Inspiration
Modern software is static. Users are forced to adapt their unique workflows to rigid menus, fixed dashboards, and fragmented applications. We have millions of apps, yet none of them fit us perfectly. We asked ourselves: "What if the interface could adapt to us?"
What it does
fluxOS is a "Liquid UI" operating system that builds itself in real-time. It has no fixed buttons or permanent menus. Instead, it uses the Gemini 3 API to interpret your intent via voice or text and dynamically constructs a React-based interface tailored to that specific moment.

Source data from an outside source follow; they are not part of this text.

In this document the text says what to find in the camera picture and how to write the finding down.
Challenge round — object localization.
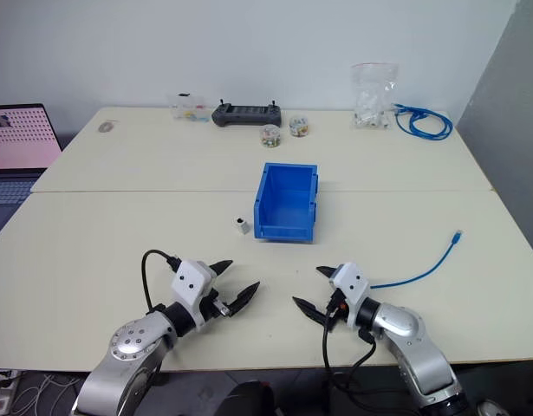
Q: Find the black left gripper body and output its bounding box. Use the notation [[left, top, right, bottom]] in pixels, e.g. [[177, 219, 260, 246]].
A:
[[198, 266, 232, 324]]

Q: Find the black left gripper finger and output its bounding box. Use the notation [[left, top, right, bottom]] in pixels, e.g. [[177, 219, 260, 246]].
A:
[[228, 281, 262, 317], [208, 259, 235, 277]]

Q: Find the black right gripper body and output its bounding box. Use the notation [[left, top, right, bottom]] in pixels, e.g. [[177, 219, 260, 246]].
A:
[[326, 276, 349, 331]]

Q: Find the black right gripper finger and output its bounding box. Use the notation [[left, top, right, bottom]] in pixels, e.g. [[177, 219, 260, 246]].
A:
[[291, 296, 333, 334], [315, 265, 341, 283]]

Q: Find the blue plastic storage bin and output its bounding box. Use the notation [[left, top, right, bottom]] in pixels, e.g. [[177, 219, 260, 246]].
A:
[[252, 162, 322, 245]]

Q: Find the dark rounded shape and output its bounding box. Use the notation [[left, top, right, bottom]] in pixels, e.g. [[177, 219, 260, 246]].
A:
[[213, 380, 279, 416]]

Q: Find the clear jar of coloured bits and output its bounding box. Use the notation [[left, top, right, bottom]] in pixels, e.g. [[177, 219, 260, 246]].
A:
[[288, 114, 311, 139], [259, 123, 283, 150]]

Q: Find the dark grey handheld controller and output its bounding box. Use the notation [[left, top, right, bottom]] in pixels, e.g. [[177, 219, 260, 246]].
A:
[[211, 99, 285, 129]]

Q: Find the clear bag of small parts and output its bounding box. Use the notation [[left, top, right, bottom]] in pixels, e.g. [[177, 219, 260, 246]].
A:
[[169, 91, 209, 123]]

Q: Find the clear bag of white connectors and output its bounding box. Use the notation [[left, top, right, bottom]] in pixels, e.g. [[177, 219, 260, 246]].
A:
[[349, 62, 400, 130]]

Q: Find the grey round object on floor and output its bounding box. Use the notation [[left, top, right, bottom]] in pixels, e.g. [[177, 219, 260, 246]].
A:
[[475, 398, 506, 416]]

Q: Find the open laptop computer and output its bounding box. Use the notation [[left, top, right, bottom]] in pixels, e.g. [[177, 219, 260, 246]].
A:
[[0, 102, 64, 236]]

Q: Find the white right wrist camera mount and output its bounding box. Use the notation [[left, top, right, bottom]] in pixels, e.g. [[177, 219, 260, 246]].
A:
[[329, 261, 372, 328]]

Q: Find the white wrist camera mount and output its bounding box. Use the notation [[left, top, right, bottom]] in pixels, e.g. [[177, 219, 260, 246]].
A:
[[329, 261, 372, 328], [170, 259, 218, 333]]

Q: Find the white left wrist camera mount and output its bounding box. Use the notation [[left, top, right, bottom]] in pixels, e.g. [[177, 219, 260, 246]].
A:
[[170, 259, 218, 333]]

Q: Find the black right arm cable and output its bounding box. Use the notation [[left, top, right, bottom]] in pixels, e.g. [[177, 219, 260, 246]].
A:
[[321, 298, 378, 393]]

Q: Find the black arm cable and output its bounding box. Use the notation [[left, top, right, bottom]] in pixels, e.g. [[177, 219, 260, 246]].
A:
[[321, 298, 378, 393], [140, 249, 181, 314]]

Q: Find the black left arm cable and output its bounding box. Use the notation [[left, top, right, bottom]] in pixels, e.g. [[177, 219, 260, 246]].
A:
[[140, 249, 181, 314]]

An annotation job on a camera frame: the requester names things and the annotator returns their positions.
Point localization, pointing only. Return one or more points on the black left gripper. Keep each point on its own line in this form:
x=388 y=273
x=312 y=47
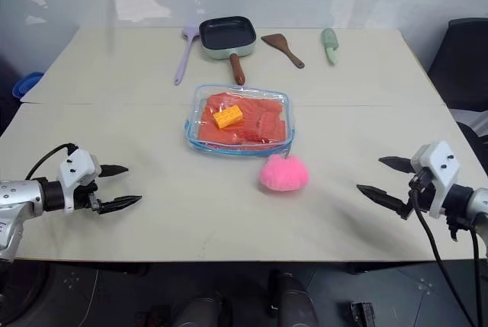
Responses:
x=87 y=199

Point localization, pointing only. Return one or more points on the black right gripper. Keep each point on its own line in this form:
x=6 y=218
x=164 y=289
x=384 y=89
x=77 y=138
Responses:
x=416 y=191

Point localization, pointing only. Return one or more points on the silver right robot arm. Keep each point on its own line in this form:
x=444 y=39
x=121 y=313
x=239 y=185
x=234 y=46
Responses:
x=472 y=205

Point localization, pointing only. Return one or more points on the clear zip pouch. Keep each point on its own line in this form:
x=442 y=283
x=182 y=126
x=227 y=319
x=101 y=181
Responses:
x=238 y=120

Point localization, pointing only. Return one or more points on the pink fluffy pompom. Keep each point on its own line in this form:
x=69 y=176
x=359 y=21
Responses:
x=284 y=174

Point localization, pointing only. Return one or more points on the black office chair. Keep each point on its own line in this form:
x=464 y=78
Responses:
x=463 y=71

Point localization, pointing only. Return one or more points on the yellow toy building brick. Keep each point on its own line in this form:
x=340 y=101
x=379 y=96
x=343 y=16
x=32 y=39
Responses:
x=228 y=116

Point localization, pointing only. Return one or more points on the blue plastic bowl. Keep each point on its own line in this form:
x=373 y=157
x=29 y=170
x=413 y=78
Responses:
x=26 y=85

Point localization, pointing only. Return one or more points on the green sheathed knife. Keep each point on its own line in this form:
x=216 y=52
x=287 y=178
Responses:
x=330 y=45

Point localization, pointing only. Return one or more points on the purple silicone spatula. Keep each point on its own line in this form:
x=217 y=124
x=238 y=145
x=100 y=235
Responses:
x=185 y=56

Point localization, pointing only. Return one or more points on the dark rounded shape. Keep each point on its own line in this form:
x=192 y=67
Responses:
x=200 y=311
x=291 y=298

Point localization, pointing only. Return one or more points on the brown wooden spatula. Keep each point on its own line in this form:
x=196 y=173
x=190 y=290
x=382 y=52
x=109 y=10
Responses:
x=282 y=47

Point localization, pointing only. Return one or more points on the green square frying pan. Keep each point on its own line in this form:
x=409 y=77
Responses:
x=228 y=37

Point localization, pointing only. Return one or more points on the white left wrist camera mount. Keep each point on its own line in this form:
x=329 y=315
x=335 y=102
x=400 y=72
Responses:
x=76 y=170

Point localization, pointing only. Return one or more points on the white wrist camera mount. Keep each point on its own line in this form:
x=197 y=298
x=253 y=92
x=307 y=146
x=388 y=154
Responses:
x=438 y=174
x=76 y=170

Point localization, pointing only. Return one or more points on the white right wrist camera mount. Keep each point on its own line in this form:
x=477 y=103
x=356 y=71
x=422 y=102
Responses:
x=438 y=174

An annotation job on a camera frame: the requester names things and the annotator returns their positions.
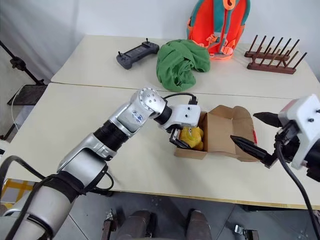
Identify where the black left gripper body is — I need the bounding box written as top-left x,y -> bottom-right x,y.
169,126 -> 190,150

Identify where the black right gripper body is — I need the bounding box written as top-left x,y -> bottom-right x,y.
262,121 -> 301,170

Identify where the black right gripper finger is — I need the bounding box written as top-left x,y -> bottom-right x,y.
229,135 -> 273,164
253,112 -> 282,128

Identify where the yellow plush toy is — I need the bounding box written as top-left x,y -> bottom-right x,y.
179,126 -> 205,152

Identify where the brown cardboard box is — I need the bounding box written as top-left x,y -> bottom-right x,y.
174,104 -> 260,163

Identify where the dark wooden peg rack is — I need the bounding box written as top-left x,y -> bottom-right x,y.
244,34 -> 308,75

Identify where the green cloth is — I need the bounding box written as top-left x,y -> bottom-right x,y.
156,38 -> 211,92

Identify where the dark rounded shape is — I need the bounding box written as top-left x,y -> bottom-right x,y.
117,210 -> 157,240
186,209 -> 213,240

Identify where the dark grey handheld controller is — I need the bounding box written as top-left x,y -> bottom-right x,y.
115,37 -> 160,70

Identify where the orange and teal backpack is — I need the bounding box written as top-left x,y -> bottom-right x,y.
186,0 -> 252,61

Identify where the yellow patterned object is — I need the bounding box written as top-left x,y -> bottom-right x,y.
0,178 -> 35,203

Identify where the black stand pole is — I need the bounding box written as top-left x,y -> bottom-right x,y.
0,39 -> 45,86

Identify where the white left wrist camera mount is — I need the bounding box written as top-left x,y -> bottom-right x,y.
157,103 -> 202,131

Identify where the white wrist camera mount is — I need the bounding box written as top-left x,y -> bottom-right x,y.
157,103 -> 202,131
277,94 -> 320,170

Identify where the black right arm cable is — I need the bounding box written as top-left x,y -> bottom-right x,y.
274,129 -> 320,240

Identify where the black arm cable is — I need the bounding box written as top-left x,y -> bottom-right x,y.
274,129 -> 320,240
0,92 -> 198,240

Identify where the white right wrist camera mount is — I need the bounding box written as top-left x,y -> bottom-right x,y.
277,94 -> 320,170

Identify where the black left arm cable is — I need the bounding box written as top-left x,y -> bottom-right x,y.
0,92 -> 198,240

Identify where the metal caster bracket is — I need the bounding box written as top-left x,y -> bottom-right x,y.
233,224 -> 260,240
102,209 -> 118,240

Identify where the black stand base plate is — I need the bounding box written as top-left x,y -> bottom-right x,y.
6,84 -> 48,106

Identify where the thin white cable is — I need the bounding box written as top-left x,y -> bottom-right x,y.
11,86 -> 26,126

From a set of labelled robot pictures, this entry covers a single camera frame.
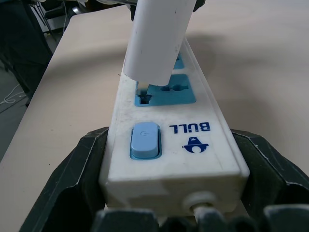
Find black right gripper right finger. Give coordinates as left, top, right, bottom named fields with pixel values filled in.
left=229, top=129, right=309, bottom=219

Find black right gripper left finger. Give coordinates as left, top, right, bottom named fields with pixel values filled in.
left=33, top=126, right=110, bottom=232

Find white charger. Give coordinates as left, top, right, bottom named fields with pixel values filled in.
left=123, top=0, right=195, bottom=98

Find white power strip blue sockets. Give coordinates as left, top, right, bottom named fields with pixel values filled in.
left=98, top=36, right=251, bottom=218

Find black fabric covered stand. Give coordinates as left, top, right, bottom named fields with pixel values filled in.
left=0, top=0, right=53, bottom=107

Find white power strip cable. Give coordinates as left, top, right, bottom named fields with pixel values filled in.
left=194, top=204, right=213, bottom=224

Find thin white floor cable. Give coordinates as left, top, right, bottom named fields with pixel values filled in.
left=0, top=82, right=26, bottom=106

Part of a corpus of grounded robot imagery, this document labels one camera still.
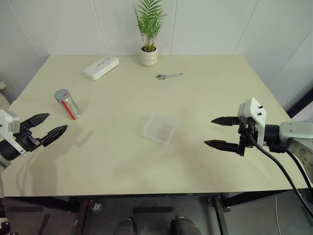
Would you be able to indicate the clear plastic container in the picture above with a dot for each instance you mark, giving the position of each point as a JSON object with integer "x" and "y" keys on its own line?
{"x": 160, "y": 128}

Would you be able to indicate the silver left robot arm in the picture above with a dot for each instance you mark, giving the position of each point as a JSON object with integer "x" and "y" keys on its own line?
{"x": 7, "y": 150}

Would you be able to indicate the green plant in white pot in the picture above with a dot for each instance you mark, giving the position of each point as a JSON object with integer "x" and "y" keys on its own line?
{"x": 148, "y": 57}

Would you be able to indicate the silver red can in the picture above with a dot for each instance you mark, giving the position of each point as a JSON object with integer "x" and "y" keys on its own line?
{"x": 71, "y": 109}

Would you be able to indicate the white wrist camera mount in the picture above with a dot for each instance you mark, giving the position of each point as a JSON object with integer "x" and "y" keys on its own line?
{"x": 9, "y": 122}
{"x": 254, "y": 110}

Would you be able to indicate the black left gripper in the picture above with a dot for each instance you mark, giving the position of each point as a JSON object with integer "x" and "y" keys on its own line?
{"x": 25, "y": 140}

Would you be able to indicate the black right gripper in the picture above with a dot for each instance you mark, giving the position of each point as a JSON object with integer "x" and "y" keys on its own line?
{"x": 242, "y": 142}

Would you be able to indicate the white rectangular case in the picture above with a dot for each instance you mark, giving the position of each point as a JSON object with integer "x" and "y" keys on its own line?
{"x": 100, "y": 67}

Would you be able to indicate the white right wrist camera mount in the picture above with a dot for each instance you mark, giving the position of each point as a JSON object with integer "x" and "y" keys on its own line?
{"x": 254, "y": 110}

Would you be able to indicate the black flat bar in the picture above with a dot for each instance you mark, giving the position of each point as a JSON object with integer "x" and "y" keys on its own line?
{"x": 152, "y": 210}

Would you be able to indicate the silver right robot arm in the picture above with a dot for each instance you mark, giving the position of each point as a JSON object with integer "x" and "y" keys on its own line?
{"x": 293, "y": 134}

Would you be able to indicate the silver adjustable wrench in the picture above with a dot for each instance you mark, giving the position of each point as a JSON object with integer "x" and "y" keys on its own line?
{"x": 168, "y": 75}

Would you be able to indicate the small clear plastic piece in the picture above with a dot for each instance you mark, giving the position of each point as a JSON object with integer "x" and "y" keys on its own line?
{"x": 96, "y": 206}

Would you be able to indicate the small round grey disc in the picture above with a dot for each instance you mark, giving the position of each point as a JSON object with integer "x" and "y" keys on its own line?
{"x": 61, "y": 94}

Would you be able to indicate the dark rounded shape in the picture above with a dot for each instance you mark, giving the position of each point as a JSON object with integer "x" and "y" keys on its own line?
{"x": 183, "y": 226}
{"x": 124, "y": 226}

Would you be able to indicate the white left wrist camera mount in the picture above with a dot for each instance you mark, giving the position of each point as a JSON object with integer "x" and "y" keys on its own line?
{"x": 9, "y": 122}

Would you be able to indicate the black metal table frame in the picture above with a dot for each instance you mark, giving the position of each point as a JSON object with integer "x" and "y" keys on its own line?
{"x": 49, "y": 203}

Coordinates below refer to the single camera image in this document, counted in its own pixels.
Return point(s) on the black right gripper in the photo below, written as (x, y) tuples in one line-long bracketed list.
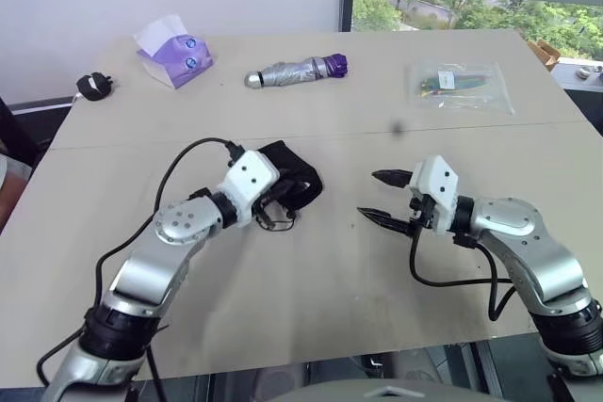
[(424, 214)]

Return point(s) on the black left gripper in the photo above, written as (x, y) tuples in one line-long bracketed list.
[(269, 200)]

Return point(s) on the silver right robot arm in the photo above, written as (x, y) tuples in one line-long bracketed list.
[(537, 256)]

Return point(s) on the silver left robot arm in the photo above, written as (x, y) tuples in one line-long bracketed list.
[(155, 275)]

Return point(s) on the clear plastic bag with items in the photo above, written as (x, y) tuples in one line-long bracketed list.
[(459, 86)]

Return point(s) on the silver purple folded umbrella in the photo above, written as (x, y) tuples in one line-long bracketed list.
[(297, 71)]

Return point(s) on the purple tissue box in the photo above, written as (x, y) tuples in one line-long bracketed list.
[(181, 56)]

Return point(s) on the black power adapter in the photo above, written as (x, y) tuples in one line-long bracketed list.
[(95, 86)]

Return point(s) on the brown cardboard box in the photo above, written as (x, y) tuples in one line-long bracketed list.
[(544, 51)]

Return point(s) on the small round metallic object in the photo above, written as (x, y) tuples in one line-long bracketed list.
[(589, 71)]

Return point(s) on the dark furniture piece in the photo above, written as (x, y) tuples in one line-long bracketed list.
[(16, 133)]

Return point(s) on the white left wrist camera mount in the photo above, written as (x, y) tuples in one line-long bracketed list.
[(249, 176)]

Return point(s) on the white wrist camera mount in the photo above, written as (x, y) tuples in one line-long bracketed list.
[(440, 188), (249, 176)]

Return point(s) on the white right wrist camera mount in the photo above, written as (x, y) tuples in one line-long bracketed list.
[(440, 188)]

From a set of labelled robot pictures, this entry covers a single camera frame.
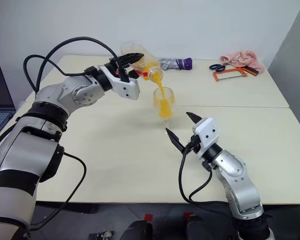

If you say "I need to track expenses for my Tokyo trip," fluxOS dissolves its current state and morphs into a currency-converted expense table with a receipt scanner. If you then say, "Show me where I spent the most money," it instantly transforms that table into a 3D interactive heatmap. It’s not an app; it’s an interface that generates the right tool, right when you need it.
How we built it
We built fluxOS using Next.js and React for the frontend, styled with Tailwind CSS and Shadcn UI for a clean, modern aesthetic.
The core "brain" is Gemini 3. We leverage:
- Structured Outputs: We don't just ask Gemini for text; we force it to output complex JSON schemas that dictate the exact layout, component hierarchy, and data binding of the UI.
- Function Calling: Gemini determines which real-world data sources (like exchange rates or map data) are needed before generating the UI.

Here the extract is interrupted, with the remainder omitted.